Ahn will also be coming to Cleveland for the first time and will spend the summer primarily working with Ph.D. students Laura McGann and Rachel Jakes. In 2023, she saw the 60 Minutes episode highlighting Tyler’s research. “Learning about all the projects and research the professors were involved in and developing sparked an interest and fascination in me so great that it made me want to do similar work,” she said. “I looked up the professors and came across HFI while trying to figure out where I could dip at least my toe in this research.” When she arrives at CWRU, she hopes to be involved with designing and fabricating parts necessary for neuroprosthetics or NeuroReality.

A headshot of Cait Ahn

A high school robotics team member, Ahn has wondered "how things were made" since her early years. As a youth, she removed cardboard boxes from her family's recycle bin, cut them up, and made machines. "While not all of them worked perfectly, I seemed to really love figuring out how to concoct something from scratch and create something that was somewhat functional." As a high school freshman, she took a course in reverse engineering, completing a motion-sensing candy dispenser as her final project.

Looking back on her projects completed so far, Ahn is most proud of correctly computer-aided designing, computer-aided manufacturing, cutting, and using template polycarb numbers to make team numbers for robot bumpers on her school’s robotics team. Having just learned how to do computer-aided manufacturing and work the computer numerical control machine, she was excited to accomplish this project without assistance.

Ahn is primarily interested in bioengineering and behavioral neuroscience. As her career takes off, she hopes to use her engineering skills to "better the human experience."

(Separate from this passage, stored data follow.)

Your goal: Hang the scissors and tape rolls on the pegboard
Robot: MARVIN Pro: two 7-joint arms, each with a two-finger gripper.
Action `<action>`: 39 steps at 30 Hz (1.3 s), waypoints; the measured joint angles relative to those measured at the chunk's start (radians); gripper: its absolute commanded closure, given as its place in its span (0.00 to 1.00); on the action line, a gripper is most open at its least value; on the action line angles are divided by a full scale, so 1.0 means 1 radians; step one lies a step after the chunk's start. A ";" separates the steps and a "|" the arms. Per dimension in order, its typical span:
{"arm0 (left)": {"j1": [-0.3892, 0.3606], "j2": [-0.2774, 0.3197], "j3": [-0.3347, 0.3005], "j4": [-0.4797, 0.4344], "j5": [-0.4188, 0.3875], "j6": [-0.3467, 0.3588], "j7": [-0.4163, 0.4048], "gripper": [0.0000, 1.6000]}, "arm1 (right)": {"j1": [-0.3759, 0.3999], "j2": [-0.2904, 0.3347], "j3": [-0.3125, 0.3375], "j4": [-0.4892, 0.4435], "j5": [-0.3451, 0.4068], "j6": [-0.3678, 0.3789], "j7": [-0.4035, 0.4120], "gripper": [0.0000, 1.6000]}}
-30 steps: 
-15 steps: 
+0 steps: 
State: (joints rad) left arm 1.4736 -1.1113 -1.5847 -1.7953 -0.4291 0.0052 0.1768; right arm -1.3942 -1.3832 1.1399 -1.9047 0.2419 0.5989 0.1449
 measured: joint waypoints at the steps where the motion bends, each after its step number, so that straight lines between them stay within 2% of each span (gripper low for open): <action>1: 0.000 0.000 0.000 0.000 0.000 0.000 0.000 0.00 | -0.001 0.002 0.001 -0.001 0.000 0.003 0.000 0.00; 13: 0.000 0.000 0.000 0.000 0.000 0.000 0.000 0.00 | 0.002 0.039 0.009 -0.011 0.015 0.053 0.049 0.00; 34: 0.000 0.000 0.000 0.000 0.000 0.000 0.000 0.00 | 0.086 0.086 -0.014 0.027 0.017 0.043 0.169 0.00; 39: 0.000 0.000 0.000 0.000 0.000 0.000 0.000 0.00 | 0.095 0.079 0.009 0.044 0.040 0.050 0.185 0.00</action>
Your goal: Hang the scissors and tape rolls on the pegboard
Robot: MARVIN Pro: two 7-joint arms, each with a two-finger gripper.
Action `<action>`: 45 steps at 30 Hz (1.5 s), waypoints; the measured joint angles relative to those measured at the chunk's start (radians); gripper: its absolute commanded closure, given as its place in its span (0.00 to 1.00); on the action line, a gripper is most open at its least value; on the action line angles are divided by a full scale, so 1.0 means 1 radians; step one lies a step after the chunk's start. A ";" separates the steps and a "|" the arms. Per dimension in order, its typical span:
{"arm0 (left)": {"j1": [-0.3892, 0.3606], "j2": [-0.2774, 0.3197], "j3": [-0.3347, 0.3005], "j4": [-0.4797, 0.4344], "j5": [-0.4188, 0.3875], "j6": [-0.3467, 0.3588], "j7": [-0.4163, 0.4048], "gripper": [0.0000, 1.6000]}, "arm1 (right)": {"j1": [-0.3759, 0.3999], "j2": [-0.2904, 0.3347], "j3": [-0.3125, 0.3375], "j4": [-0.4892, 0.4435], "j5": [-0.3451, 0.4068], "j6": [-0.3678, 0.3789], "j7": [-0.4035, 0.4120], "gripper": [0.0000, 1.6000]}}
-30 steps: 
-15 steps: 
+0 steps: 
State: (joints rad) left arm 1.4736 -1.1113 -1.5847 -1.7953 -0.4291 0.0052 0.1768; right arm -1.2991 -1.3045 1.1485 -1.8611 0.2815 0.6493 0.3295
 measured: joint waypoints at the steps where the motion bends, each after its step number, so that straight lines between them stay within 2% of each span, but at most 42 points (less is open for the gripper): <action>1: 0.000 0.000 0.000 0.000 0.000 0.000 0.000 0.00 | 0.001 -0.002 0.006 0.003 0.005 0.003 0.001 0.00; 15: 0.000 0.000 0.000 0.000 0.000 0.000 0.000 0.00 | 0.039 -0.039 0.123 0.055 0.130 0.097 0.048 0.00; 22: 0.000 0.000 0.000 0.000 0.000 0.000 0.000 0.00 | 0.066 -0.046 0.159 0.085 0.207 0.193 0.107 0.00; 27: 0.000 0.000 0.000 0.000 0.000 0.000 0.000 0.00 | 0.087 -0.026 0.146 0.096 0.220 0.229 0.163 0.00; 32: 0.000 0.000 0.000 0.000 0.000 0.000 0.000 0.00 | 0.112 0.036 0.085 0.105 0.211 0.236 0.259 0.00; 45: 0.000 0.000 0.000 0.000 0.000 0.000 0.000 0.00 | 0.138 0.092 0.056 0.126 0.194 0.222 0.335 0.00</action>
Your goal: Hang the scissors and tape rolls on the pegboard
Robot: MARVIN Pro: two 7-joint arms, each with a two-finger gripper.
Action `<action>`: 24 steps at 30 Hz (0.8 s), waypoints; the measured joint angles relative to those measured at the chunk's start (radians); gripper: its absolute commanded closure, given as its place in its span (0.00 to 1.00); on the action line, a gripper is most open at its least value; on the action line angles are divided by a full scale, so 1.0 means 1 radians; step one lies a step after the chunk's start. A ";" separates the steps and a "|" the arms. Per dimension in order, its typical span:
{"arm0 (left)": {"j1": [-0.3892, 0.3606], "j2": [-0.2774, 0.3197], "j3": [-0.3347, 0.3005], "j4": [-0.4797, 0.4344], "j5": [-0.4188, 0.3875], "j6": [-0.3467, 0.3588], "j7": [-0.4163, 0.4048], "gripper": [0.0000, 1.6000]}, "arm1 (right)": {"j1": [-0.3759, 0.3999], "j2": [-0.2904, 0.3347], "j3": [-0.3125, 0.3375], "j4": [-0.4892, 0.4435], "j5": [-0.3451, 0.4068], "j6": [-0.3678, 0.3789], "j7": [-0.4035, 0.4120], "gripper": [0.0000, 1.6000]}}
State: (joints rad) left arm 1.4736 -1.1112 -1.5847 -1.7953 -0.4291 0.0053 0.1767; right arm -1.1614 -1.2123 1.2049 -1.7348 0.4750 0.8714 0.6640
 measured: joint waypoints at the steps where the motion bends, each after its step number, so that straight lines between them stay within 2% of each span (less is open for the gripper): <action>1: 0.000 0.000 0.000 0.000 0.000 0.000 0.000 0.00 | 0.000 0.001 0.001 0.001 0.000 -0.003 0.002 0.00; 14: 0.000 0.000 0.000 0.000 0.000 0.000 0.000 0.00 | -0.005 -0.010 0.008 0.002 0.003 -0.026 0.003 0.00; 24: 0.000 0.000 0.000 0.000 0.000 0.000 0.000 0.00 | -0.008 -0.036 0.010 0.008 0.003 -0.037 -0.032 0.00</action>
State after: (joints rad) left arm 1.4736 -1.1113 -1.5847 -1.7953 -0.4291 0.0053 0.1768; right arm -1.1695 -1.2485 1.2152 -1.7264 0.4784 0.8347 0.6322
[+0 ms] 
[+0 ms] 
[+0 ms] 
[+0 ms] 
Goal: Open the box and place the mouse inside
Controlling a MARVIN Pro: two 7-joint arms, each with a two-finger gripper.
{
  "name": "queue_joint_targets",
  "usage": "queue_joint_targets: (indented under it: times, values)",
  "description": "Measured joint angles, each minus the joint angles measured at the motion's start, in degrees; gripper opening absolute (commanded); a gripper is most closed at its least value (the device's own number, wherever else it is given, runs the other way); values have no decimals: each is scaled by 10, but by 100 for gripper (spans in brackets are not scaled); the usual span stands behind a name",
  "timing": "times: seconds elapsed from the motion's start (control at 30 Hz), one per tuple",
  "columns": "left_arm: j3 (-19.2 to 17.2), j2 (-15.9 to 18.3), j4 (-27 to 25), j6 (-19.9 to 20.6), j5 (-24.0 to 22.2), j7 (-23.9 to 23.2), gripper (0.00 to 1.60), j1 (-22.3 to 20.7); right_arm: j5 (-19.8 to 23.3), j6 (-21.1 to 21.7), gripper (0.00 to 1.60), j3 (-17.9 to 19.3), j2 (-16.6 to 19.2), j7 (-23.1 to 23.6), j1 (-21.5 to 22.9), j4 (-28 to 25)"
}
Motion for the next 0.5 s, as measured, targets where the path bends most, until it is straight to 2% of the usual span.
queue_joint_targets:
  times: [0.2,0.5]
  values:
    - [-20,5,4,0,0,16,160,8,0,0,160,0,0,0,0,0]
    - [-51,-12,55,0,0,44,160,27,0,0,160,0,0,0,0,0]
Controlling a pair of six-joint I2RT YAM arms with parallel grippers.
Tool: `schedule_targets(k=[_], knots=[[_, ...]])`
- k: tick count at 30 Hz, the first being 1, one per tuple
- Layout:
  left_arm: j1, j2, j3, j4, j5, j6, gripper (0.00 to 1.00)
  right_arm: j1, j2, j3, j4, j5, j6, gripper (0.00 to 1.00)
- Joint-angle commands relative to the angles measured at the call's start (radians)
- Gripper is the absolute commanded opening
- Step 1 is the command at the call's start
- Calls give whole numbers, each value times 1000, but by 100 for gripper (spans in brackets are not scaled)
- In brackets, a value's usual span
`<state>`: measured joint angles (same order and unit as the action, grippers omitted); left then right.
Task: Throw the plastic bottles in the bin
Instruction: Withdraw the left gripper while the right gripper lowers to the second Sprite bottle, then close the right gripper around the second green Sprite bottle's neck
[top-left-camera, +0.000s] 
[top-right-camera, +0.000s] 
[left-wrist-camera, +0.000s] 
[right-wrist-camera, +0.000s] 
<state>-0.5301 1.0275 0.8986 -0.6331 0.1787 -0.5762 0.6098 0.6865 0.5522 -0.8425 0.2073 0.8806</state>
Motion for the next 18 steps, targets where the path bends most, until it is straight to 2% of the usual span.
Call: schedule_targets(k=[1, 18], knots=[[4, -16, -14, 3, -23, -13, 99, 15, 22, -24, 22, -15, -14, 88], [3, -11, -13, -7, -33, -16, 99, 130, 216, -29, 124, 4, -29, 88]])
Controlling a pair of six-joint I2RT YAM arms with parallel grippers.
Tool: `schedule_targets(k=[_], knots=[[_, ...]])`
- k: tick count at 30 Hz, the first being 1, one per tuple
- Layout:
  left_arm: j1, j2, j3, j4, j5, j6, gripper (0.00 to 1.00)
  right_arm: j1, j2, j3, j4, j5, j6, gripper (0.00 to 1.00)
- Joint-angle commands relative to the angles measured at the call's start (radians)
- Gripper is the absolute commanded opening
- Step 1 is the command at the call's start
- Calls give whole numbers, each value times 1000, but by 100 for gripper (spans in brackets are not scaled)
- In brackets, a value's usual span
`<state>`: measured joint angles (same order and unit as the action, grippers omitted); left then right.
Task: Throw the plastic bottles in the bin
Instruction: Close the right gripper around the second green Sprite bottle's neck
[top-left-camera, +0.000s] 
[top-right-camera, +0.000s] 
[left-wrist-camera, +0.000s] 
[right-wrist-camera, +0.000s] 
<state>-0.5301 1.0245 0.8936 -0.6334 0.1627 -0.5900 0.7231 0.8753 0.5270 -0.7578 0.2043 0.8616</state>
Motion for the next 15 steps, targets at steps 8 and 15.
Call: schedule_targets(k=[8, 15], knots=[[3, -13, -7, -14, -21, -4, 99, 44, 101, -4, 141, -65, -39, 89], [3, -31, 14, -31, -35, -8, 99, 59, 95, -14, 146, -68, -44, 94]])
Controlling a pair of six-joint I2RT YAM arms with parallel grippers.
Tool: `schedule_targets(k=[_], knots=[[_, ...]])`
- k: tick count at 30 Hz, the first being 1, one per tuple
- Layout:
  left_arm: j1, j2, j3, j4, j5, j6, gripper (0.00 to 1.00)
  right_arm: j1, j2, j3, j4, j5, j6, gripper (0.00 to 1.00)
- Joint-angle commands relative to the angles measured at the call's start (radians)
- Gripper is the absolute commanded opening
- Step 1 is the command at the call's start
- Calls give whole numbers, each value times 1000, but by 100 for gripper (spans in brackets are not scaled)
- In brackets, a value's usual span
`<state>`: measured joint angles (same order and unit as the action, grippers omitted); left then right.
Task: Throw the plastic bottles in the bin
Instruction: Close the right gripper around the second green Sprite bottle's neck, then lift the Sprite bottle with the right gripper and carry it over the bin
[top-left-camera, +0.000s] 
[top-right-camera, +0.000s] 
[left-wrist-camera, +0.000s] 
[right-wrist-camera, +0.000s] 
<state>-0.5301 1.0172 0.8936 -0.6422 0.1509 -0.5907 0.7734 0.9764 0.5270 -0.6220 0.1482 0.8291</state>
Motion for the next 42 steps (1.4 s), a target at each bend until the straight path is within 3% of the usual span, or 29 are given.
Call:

Jagetia is also a member of her high school’s robotics team. When she first joined the team, her main task was designing and building the robot. During the 2023-24 school year, she joined the programming team and was given the opportunity to program the camera. Her work on the camera helped track the robot's movement, leading to the team advancing far in competitions.

A headshot of Aashvi Jagetia

The daughter of a software engineer, Jagetia became interested in the field when she began learning about what her father does for a career. She is primarily interested in software, programming languages, and "just solving everyday problems to make life easier for others." When she heard about her school’s Fellowship in Science Research & Engineering Program, she jumped at the opportunity to get experience working in a lab.

The Cleveland local of the intern group, Jagetia will also be working with McGann and Jakes this summer. “I'm looking forward to gaining some experience, meeting others with experience in the engineering field, and learning more from them,” she said.